Everything in the listing should be copied exactly, save for the pictures.

::::::::

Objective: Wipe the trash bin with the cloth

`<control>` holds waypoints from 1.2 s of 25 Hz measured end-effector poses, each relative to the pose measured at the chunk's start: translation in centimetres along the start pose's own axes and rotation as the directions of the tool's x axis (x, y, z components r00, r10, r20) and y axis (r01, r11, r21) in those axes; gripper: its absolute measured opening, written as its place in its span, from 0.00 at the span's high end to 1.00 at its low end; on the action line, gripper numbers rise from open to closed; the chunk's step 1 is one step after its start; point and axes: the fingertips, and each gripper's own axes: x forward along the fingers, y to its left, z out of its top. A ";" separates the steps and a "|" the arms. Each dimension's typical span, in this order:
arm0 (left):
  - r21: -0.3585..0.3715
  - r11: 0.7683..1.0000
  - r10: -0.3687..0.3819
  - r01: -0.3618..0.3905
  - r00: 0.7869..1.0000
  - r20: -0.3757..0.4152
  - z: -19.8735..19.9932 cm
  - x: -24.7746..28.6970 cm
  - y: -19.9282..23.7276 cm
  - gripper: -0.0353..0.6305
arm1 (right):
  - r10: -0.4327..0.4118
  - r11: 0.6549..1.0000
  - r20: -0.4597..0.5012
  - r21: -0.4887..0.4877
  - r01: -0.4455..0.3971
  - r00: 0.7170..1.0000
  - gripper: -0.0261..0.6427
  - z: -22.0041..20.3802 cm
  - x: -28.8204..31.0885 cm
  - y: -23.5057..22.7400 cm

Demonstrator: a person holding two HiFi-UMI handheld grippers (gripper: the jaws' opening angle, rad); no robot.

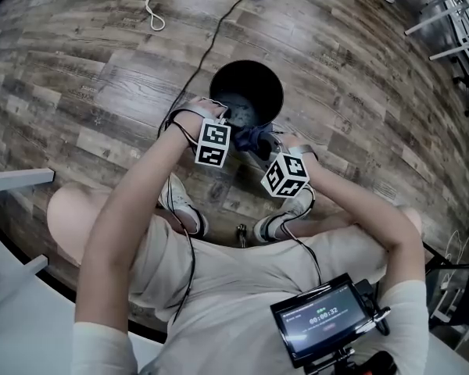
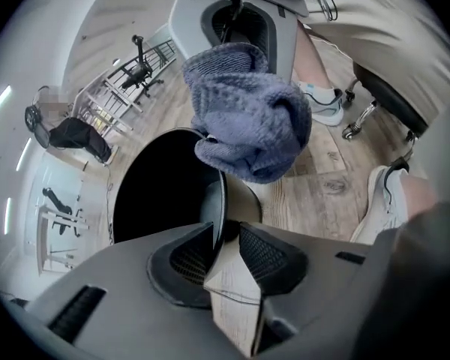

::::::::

WRITTEN ANSWER ::
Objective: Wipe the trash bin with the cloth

`<control>` holds waypoints from 1.2 s of 25 Hz measured end-effector poses, each relative to the pose measured at the chunk's start: translation in centimetres along the start pose's own axes and rotation as the directions of the tool's x axis (x, y, z components r00, r10, r20) and y axis (r01, r11, r21) in those axes; gripper: its absolute measured opening, written as its place in its span, from 0.00 at the span's high end to 1.00 at its low end; on the action line, gripper numbers rise from open to closed; the chunk's step 1 is one step after its start; point and axes: the fingertips, and each gripper's own axes: x forward along the fingers, y to its left, z out of its top. A ";" separates the steps and a "|" the arms. Each dimension's typical span, in this order:
arm0 (left):
  - r21: -0.3585..0.3715
  - r11: 0.7683..1.0000
  - r10: -0.3687..0.3819
  - r01: -0.3618..0.3905
  - r00: 0.7869..1.0000
  - r20: -0.3757..0.4152
  - z: -19.8735..19.9932 cm
  - x: -24.7746..28.6970 cm
  - y: -19.9282..23.7276 cm
  - gripper: -0.0353..0.6305
arm1 (right):
  - r10: -0.4327..0.4118
  - r11: 0.6549..1.0000
  - r20: -0.4597..0.5012
  - r21: -0.4887..0.4877
  - r01: -0.4455..0.3971
  - r00: 0.7170..1.0000
  - gripper: -0.0261..0.6427
  - z: -22.0041..20.3802 cm
  - x: -28.8204..31.0885 cm
  - y: -23.5057..22.7400 cm

Demonstrator: a person holding two HiFi-UMI handheld grippers (gripper: the jaws' opening angle, rad); no robot.

No more output is expected for this exercise.